■ Task to carry out ■
Each line of the records below that includes "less" adds one to the count; state the final count by itself.

■ Supplied material ■
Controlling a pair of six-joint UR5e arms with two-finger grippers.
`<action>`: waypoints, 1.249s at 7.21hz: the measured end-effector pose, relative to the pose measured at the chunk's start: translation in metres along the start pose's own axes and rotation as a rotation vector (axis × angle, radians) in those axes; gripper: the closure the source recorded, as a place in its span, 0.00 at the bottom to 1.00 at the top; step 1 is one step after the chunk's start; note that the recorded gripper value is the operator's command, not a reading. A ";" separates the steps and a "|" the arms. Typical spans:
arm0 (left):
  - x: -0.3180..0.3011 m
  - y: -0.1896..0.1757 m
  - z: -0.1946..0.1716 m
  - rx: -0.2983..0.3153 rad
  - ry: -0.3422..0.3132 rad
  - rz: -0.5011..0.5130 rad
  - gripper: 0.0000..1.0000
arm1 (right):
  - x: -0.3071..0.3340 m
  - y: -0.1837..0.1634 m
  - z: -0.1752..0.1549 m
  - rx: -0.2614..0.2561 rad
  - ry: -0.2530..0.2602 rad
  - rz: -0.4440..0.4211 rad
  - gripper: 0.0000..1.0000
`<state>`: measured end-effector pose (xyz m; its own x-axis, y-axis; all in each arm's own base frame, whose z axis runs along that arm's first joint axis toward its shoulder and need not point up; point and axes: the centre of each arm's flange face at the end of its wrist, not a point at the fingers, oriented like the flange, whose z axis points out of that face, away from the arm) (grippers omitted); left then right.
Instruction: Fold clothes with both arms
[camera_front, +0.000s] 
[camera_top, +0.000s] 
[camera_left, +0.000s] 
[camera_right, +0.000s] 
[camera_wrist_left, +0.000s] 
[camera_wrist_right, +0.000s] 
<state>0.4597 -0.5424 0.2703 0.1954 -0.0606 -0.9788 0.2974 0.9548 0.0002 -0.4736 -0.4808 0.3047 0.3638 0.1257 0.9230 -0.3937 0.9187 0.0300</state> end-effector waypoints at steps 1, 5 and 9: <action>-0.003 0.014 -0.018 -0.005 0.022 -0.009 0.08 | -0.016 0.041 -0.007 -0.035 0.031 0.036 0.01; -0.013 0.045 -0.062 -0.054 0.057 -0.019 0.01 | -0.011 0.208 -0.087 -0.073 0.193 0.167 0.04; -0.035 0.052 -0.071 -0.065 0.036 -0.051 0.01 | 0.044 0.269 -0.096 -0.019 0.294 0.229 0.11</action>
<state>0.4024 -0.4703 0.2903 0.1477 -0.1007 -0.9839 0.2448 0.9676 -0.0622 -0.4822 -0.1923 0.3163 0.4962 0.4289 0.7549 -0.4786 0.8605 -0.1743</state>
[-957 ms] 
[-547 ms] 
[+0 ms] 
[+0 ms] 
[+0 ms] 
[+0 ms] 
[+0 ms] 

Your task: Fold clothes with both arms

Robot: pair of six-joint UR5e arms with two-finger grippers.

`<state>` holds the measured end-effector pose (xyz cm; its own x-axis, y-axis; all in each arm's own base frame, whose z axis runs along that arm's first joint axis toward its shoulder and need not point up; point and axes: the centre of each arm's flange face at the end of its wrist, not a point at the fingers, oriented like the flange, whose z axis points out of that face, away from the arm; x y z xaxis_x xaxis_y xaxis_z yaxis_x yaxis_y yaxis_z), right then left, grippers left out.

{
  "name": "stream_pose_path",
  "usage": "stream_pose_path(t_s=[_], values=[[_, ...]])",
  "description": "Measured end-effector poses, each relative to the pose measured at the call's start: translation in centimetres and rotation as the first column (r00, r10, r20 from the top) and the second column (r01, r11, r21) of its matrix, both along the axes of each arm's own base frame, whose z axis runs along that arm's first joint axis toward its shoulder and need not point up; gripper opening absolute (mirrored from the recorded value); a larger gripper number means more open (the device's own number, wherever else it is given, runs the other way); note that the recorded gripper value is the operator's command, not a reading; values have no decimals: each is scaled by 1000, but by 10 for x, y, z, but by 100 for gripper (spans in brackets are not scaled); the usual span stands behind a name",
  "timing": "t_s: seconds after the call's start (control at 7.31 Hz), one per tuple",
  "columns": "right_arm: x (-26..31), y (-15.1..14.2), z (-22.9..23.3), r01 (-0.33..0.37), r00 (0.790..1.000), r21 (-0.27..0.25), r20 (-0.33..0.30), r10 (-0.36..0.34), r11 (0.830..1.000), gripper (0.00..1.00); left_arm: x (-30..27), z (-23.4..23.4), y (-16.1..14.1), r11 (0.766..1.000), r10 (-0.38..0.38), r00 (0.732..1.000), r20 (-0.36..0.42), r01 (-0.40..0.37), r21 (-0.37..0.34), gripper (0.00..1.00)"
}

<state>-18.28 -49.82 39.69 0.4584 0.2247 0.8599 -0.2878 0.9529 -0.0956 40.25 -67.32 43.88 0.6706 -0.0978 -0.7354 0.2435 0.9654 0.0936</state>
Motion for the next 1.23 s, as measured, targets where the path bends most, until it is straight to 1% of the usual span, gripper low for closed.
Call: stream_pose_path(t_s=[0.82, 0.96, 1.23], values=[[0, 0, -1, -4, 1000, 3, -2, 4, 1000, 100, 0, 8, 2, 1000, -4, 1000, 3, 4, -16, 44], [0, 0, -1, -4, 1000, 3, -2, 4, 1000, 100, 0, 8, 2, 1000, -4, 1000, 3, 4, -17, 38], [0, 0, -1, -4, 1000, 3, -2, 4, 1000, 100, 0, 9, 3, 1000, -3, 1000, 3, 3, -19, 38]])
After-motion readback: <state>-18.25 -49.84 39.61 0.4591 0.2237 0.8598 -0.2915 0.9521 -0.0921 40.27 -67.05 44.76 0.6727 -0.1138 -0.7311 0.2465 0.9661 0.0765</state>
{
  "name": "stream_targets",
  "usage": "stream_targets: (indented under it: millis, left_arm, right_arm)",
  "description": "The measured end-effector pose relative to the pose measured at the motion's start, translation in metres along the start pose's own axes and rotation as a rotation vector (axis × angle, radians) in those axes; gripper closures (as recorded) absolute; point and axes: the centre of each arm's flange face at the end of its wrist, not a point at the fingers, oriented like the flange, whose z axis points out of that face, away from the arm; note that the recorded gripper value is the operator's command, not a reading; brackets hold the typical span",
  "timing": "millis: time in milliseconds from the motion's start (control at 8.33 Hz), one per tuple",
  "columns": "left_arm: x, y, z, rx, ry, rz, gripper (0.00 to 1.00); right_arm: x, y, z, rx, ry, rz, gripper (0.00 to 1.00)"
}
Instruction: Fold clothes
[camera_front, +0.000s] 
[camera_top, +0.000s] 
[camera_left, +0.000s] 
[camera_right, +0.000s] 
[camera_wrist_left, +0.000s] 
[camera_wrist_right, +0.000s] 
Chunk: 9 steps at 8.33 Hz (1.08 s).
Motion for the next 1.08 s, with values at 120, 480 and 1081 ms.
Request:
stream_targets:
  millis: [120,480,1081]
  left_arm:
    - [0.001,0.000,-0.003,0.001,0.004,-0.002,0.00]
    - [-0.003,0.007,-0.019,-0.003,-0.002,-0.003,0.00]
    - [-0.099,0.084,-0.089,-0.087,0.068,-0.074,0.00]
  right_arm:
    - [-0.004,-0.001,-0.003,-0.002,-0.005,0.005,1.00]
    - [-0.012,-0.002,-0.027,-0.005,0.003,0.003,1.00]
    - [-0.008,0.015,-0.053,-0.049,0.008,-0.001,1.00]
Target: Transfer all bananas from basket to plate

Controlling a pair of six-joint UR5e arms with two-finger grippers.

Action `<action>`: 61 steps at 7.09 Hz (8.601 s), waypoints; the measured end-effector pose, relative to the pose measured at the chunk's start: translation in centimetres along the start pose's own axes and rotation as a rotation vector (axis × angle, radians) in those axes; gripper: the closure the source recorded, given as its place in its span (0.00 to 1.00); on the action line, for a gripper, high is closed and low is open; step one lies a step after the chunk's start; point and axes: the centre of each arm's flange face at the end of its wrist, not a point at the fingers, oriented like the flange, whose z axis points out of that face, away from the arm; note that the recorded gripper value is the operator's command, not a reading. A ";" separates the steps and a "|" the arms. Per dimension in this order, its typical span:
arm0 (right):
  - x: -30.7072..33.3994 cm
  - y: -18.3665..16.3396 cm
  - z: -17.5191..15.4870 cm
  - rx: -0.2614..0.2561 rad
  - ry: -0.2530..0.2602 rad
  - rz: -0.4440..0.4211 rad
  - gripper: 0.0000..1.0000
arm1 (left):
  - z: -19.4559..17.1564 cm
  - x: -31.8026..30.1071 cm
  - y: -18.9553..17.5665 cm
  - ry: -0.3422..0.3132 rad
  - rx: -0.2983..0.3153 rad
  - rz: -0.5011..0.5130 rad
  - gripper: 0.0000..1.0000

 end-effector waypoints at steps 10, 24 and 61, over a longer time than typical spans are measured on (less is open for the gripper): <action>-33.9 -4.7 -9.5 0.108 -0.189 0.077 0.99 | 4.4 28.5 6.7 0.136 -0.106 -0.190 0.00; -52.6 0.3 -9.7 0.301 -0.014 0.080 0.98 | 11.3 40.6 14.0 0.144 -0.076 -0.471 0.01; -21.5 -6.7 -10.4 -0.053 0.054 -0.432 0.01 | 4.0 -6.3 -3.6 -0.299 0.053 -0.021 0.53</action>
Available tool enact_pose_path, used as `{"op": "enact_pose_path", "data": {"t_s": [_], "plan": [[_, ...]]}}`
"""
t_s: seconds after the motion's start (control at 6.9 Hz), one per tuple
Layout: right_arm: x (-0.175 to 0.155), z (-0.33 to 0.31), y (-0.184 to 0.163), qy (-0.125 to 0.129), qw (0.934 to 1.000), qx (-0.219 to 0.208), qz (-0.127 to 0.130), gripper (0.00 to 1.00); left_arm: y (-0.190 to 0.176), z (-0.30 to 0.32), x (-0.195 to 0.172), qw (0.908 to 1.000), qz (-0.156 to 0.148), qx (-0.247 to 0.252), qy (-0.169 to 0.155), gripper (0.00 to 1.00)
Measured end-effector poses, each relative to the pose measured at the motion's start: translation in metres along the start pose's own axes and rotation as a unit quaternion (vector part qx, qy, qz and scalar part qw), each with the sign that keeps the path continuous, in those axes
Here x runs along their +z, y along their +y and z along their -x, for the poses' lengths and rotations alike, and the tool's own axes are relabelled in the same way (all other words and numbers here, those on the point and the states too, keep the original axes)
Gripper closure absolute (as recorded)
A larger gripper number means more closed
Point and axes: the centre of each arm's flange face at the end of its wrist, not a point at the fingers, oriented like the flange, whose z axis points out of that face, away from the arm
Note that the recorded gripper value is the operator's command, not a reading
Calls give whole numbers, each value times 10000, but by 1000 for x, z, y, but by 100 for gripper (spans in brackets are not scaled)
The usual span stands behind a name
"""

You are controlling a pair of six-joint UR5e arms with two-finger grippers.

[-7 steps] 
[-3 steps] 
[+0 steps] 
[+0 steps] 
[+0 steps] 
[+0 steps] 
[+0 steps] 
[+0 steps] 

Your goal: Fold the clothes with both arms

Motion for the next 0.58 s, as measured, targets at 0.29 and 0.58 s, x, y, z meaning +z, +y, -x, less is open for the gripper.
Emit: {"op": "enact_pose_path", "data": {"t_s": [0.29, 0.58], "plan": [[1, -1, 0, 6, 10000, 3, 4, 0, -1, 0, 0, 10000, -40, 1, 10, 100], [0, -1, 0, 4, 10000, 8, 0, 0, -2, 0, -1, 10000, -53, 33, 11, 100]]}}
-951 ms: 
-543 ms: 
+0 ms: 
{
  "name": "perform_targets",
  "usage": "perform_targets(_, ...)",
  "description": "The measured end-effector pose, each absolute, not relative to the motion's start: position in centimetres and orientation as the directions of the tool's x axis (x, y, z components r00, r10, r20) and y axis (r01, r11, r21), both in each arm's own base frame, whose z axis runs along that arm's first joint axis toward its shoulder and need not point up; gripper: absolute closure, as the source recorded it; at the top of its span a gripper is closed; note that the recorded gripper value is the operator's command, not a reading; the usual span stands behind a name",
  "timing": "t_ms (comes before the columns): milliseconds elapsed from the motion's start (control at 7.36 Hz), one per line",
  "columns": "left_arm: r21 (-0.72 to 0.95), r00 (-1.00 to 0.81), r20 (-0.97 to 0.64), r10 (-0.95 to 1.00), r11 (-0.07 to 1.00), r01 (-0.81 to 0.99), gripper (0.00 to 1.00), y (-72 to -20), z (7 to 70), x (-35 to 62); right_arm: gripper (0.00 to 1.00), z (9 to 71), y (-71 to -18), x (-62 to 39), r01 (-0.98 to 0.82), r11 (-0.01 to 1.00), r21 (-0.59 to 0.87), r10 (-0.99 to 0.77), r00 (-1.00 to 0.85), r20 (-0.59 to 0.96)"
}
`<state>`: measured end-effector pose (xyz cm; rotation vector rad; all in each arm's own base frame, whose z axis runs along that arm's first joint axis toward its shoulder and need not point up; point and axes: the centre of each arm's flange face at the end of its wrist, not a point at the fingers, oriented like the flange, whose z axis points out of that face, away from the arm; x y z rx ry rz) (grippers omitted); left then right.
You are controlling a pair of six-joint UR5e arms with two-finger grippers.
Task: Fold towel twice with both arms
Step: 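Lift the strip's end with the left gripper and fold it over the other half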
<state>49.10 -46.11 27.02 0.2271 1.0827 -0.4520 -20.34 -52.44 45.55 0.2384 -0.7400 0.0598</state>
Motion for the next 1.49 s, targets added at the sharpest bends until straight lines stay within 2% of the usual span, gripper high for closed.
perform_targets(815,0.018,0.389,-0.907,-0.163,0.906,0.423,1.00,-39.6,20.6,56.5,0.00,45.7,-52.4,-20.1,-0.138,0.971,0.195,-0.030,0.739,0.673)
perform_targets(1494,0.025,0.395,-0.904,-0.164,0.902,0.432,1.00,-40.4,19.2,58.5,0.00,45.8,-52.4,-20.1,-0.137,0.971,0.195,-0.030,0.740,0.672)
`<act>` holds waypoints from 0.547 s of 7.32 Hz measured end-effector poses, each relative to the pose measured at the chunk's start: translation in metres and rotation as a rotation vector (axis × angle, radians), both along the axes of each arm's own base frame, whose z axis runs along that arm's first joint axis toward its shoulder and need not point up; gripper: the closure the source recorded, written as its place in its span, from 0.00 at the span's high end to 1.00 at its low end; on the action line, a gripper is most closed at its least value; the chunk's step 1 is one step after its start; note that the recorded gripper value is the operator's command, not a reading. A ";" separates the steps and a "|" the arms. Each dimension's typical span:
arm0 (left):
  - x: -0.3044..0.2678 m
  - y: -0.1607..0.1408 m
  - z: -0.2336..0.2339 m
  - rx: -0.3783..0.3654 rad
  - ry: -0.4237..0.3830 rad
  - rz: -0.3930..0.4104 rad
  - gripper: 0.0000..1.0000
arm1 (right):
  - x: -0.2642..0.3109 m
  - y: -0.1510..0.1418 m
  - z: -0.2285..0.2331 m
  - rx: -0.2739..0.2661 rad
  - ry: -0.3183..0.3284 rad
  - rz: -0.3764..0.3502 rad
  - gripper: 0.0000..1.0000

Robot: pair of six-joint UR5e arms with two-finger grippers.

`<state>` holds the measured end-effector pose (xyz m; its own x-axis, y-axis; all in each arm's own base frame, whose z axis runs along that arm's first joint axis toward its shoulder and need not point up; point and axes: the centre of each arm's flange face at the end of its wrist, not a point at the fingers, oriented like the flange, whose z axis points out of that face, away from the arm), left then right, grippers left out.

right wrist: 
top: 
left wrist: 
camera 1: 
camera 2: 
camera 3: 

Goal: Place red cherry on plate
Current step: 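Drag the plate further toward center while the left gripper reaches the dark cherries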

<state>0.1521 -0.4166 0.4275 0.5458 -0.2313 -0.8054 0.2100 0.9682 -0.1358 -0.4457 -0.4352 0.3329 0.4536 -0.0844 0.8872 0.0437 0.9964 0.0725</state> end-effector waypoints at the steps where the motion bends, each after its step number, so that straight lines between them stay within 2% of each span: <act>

■ Exercise output ■
2